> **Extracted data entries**

——

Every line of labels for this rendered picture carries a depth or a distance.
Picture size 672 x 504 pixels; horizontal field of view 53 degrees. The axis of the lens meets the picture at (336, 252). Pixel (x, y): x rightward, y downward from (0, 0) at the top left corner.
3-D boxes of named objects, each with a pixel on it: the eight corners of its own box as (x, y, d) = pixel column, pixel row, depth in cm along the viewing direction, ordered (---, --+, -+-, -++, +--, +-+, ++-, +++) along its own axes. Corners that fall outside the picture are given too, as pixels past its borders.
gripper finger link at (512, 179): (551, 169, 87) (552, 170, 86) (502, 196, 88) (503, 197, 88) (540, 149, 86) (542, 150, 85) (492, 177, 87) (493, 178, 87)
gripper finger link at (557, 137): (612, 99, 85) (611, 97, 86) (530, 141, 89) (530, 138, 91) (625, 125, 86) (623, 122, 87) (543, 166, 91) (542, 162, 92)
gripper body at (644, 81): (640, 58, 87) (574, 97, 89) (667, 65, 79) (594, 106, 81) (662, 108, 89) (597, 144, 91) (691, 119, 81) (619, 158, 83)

——

> **DESCRIPTION OF THE TASK**
Copy out all of the records verbatim.

> **TASK SOLUTION**
Every line of labels for this rendered picture carries a depth or a distance.
Picture size 672 x 504 pixels; horizontal field of view 53 degrees. The axis of the lens meets the picture at (336, 252). Pixel (x, y): x rightward, y downward from (0, 0) at the top left corner.
3-D boxes of named objects, each with a pixel on it: the eight corners of its own box as (x, y, d) = pixel column, pixel row, depth in cm along the viewing direction, ordered (---, --+, -+-, -++, +--, +-+, ++-, +++) along its own axes. Corners that fall outside the picture are given too, as pixels past its borders.
gripper finger link at (512, 179): (551, 169, 87) (552, 170, 86) (502, 196, 88) (503, 197, 88) (540, 149, 86) (542, 150, 85) (492, 177, 87) (493, 178, 87)
gripper finger link at (557, 137): (612, 99, 85) (611, 97, 86) (530, 141, 89) (530, 138, 91) (625, 125, 86) (623, 122, 87) (543, 166, 91) (542, 162, 92)
gripper body at (644, 81): (640, 58, 87) (574, 97, 89) (667, 65, 79) (594, 106, 81) (662, 108, 89) (597, 144, 91) (691, 119, 81) (619, 158, 83)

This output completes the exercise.